Because neither HIPAA nor any of the regulations promulgated under it specifically address the use of electronic signatures and HIPAA is not specifically excluded from ESIGN or UETA, UETA would apply to electronic signatures used in intrastate transactions in UETA states and the provisions of ESIGN would apply to electronic signatures used in interstate transactions and in non-UETA states if the laws of those states were inconsistent with ESIGN. Specifically, Section 7(a) of UETA and Section 101(a) of ESIGN state that a signature may not be denied legal effect or enforceability solely because it is in electronic form. Therefore, an RPost electronic signature can be used when a signature is required by a document governed by HIPAA, can be as legally enforceable against the signing party as would a “wet ink” signature and can be legally effective under HIPAA.

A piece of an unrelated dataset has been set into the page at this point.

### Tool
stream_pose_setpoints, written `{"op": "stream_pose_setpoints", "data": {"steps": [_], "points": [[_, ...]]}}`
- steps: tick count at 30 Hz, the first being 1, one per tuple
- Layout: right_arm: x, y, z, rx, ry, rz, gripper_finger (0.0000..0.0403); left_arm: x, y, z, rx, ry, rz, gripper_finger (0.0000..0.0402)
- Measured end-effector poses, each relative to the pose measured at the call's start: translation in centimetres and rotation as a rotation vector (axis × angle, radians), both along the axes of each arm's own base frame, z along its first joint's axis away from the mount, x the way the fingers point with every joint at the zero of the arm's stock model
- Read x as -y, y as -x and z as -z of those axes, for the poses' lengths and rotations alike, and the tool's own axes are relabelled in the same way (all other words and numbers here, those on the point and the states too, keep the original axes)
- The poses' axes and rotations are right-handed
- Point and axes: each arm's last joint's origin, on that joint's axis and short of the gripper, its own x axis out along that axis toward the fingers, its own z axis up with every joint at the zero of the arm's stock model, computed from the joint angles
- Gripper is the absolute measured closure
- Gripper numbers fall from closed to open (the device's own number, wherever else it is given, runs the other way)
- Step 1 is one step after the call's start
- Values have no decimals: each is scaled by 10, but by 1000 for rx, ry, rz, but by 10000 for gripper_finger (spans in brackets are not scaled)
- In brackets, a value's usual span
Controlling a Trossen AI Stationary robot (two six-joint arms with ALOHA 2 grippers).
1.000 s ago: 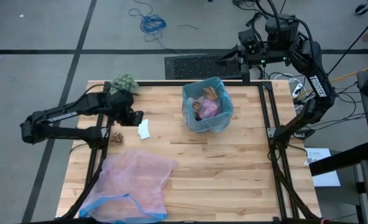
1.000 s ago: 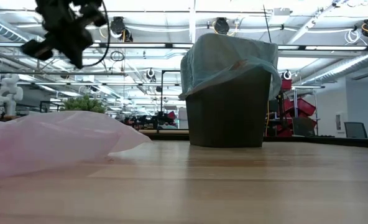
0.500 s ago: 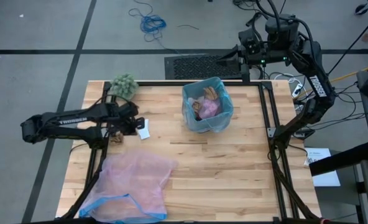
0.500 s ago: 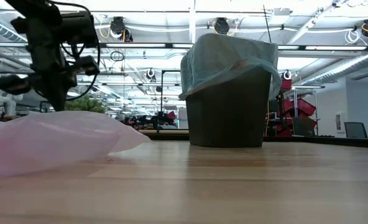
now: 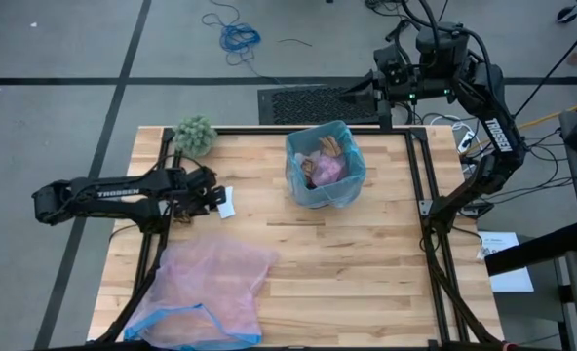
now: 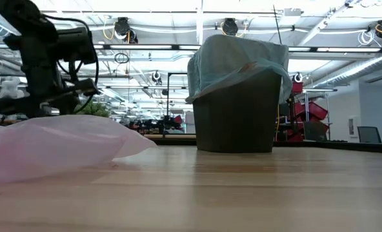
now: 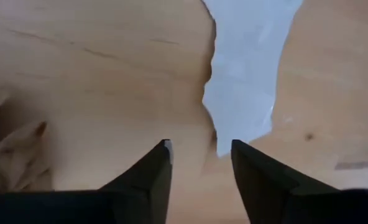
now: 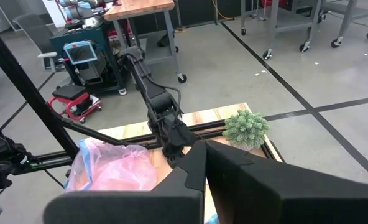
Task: Place trash/remove bag and relplace
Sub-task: Put the white paper into the trash bin
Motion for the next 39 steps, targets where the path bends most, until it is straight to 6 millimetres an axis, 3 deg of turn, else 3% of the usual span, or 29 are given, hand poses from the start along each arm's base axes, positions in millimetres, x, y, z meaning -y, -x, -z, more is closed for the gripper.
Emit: {"op": "stream_pose_setpoints", "data": {"steps": [9, 13, 22, 26, 31, 35, 39], "points": [[0, 0, 0, 0, 0, 0, 403, -7, -5, 9, 53, -126, -56, 218], [0, 0, 0, 0, 0, 0, 403, -6, -3, 22, 32, -83, -76, 218], [0, 0, 0, 1, -7, 2, 403, -10, -11, 30, 36, -92, -76, 223], [0, 0, 0, 1, -7, 2, 403, -11, -12, 32, 28, -111, -75, 264], [0, 0, 0, 1, -7, 2, 403, -12, -13, 32, 22, -147, -36, 382], [0, 0, 0, 1, -5, 2, 403, -14, -19, 28, 110, -180, -16, 397], [0, 0, 0, 1, -3, 1, 403, -16, -37, 2, 301, -247, 18, 400]]}}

With respect to the electronic delivery of documents governed by HIPAA, the HIPAA Security Regulations specifically contemplate the secure transmission of electronic PHI, but neither the administrative Simplification provisions of HIPAA nor any of the regulations promulgated under those provisions as of the date of this Memorandum contain any prohibition or requirement of use of electronic delivery of such documents. Accordingly, the RPost’s technology can be used to deliver such documents electronically in conformity with the technical safeguard requirements of the HIPAA Security Regulations relating to the integrity and security of electronic communications of electronic PHI. Finally, where notification is required by HIPAA and in the great majority of U.S. jurisdictions in which UETA applies, RPost’s core Registered E-mail™ service does provide the sender with legally valid evidence that notice has been accomplished under HIPAA, as long as RPost’s resulting Registered Receipt™ e-mail reports at least successful delivery to mail server.
United States Health Insurance Portability and Accountability Act of 1996 (“HIPAA”), United States Electronic Signatures in Global and National Commerce Act (ESIGN), and the United States state-based Uniform Electronic Transactions Act (UETA), a uniform state law that was finalized by the National Conference of Commissioners on Uniform State Laws in 1999.